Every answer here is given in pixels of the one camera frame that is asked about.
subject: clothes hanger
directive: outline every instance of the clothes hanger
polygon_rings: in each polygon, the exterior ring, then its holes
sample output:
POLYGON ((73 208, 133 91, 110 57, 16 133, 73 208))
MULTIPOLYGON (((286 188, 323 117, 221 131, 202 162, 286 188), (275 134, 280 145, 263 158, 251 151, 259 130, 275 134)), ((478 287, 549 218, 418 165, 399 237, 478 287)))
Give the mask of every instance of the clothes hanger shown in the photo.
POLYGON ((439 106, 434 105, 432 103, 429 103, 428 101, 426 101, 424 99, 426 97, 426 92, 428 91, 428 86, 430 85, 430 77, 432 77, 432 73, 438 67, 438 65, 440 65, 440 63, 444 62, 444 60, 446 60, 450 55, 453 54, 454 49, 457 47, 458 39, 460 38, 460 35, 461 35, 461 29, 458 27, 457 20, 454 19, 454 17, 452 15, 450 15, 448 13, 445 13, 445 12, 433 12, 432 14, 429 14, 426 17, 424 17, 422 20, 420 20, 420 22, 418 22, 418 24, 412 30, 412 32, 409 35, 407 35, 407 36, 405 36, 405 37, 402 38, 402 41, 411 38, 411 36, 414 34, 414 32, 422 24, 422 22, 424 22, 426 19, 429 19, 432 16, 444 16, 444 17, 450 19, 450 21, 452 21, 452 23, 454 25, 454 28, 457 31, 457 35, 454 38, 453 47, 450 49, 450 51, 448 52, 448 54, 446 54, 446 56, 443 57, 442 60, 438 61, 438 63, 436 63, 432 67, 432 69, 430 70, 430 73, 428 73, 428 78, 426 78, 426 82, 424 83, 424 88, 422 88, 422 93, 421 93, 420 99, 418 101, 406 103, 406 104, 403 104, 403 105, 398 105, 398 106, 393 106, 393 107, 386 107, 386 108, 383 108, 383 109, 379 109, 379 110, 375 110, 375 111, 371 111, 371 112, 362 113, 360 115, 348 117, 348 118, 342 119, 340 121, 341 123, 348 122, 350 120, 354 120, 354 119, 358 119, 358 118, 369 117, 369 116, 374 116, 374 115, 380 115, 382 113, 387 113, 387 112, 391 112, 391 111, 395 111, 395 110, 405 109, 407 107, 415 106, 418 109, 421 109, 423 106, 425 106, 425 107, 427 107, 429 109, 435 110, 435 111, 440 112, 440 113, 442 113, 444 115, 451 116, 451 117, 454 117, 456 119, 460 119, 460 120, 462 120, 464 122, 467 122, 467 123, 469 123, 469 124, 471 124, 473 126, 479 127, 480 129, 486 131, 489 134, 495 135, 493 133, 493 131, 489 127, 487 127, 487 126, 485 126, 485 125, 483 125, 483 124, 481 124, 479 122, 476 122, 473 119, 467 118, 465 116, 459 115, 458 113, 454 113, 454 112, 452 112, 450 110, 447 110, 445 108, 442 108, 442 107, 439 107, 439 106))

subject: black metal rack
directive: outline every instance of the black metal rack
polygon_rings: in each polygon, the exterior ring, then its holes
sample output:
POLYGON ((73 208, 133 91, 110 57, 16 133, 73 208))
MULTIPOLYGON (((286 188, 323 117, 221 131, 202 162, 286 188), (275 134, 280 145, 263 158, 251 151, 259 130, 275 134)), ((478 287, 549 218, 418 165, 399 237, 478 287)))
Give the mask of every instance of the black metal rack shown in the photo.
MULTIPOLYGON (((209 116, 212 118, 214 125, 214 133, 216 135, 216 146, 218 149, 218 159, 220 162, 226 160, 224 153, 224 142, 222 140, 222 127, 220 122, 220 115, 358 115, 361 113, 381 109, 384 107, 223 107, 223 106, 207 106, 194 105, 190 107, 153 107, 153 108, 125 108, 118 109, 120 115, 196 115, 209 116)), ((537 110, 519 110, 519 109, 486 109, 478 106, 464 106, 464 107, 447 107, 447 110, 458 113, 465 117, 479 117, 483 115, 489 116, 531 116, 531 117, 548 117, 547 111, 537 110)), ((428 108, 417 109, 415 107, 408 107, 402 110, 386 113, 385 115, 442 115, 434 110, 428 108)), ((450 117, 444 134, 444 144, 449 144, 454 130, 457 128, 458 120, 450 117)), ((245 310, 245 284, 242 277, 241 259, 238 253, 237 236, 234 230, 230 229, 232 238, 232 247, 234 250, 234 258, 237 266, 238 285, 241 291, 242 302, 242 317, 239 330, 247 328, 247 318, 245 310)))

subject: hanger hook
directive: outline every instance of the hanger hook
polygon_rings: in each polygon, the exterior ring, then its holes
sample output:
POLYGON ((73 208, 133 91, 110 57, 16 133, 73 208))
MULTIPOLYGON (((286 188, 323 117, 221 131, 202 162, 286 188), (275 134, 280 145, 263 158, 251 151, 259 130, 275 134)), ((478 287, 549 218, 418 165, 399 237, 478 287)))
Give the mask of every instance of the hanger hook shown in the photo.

## Exercise prompt
All records are to be retyped precisely.

## Response for this exercise
Every answer here is given in pixels of the one camera frame that is asked about.
subject: clothes hanger
directive: outline every instance of the clothes hanger
polygon_rings: in each polygon, the exterior ring, then its holes
sample output:
POLYGON ((73 208, 133 91, 110 57, 16 133, 73 208))
MULTIPOLYGON (((286 188, 323 117, 221 131, 202 162, 286 188), (275 134, 280 145, 263 158, 251 151, 259 130, 275 134)), ((478 287, 549 218, 418 165, 399 237, 478 287)))
Give the mask of every instance of the clothes hanger shown in the photo.
POLYGON ((439 106, 434 105, 432 103, 429 103, 428 101, 426 101, 424 99, 426 97, 426 92, 428 91, 428 86, 430 85, 430 77, 432 77, 432 73, 438 67, 438 65, 440 65, 440 63, 444 62, 444 60, 446 60, 450 55, 453 54, 454 49, 457 47, 458 39, 460 38, 460 35, 461 35, 461 29, 458 27, 457 20, 454 19, 454 17, 452 15, 450 15, 448 13, 445 13, 445 12, 433 12, 432 14, 429 14, 426 17, 424 17, 422 20, 420 20, 420 22, 418 22, 418 24, 412 30, 412 32, 409 35, 407 35, 407 36, 405 36, 405 37, 402 38, 402 41, 411 38, 411 36, 414 34, 414 32, 422 24, 422 22, 424 22, 426 19, 429 19, 432 16, 444 16, 444 17, 450 19, 450 21, 452 21, 452 23, 454 25, 454 28, 457 31, 457 35, 454 38, 453 47, 450 49, 450 51, 448 52, 448 54, 446 54, 446 56, 443 57, 442 60, 438 61, 438 63, 436 63, 432 67, 432 69, 430 70, 430 73, 428 73, 428 78, 426 78, 426 82, 424 83, 424 88, 422 88, 422 93, 421 93, 420 99, 418 101, 406 103, 406 104, 403 104, 403 105, 398 105, 398 106, 393 106, 393 107, 386 107, 386 108, 383 108, 383 109, 379 109, 379 110, 375 110, 375 111, 371 111, 371 112, 362 113, 360 115, 348 117, 348 118, 342 119, 340 121, 341 123, 348 122, 350 120, 354 120, 354 119, 358 119, 358 118, 369 117, 369 116, 374 116, 374 115, 380 115, 382 113, 387 113, 387 112, 391 112, 391 111, 395 111, 395 110, 405 109, 407 107, 415 106, 418 109, 421 109, 423 106, 425 106, 425 107, 427 107, 429 109, 435 110, 435 111, 440 112, 440 113, 442 113, 444 115, 451 116, 451 117, 454 117, 456 119, 460 119, 460 120, 462 120, 464 122, 467 122, 467 123, 469 123, 469 124, 471 124, 473 126, 479 127, 480 129, 486 131, 489 134, 495 135, 493 133, 493 131, 489 127, 487 127, 487 126, 485 126, 485 125, 483 125, 483 124, 481 124, 479 122, 476 122, 473 119, 467 118, 465 116, 459 115, 458 113, 454 113, 454 112, 452 112, 450 110, 447 110, 445 108, 442 108, 442 107, 439 107, 439 106))

subject: black metal rack
directive: outline every instance of the black metal rack
polygon_rings: in each polygon, the exterior ring, then its holes
sample output:
POLYGON ((73 208, 133 91, 110 57, 16 133, 73 208))
MULTIPOLYGON (((286 188, 323 117, 221 131, 202 162, 286 188), (275 134, 280 145, 263 158, 251 151, 259 130, 275 134)), ((478 287, 549 218, 418 165, 399 237, 478 287)))
Give the mask of every instance of the black metal rack shown in the photo.
MULTIPOLYGON (((209 116, 212 118, 214 125, 214 133, 216 135, 216 146, 218 149, 218 159, 220 162, 226 160, 224 153, 224 142, 222 140, 222 127, 220 122, 220 115, 358 115, 361 113, 381 109, 384 107, 223 107, 223 106, 207 106, 194 105, 190 107, 153 107, 153 108, 125 108, 118 109, 120 115, 196 115, 209 116)), ((537 110, 519 110, 519 109, 486 109, 478 106, 464 106, 464 107, 447 107, 447 110, 458 113, 465 117, 479 117, 483 115, 489 116, 531 116, 531 117, 548 117, 547 111, 537 110)), ((428 108, 417 109, 415 107, 408 107, 402 110, 386 113, 385 115, 442 115, 434 110, 428 108)), ((450 117, 444 134, 444 144, 449 144, 454 130, 457 128, 458 120, 450 117)), ((245 310, 245 284, 242 277, 241 259, 238 253, 237 236, 234 230, 230 229, 232 238, 232 247, 234 250, 234 258, 237 266, 238 285, 241 291, 242 302, 242 317, 239 330, 247 328, 247 318, 245 310)))

subject: hanger hook
directive: outline every instance of the hanger hook
polygon_rings: in each polygon, the exterior ring, then its holes
sample output:
POLYGON ((73 208, 133 91, 110 57, 16 133, 73 208))
MULTIPOLYGON (((286 188, 323 117, 221 131, 202 162, 286 188), (275 134, 280 145, 263 158, 251 151, 259 130, 275 134)), ((478 287, 549 218, 418 165, 399 237, 478 287)))
Give the mask of every instance of the hanger hook shown in the photo.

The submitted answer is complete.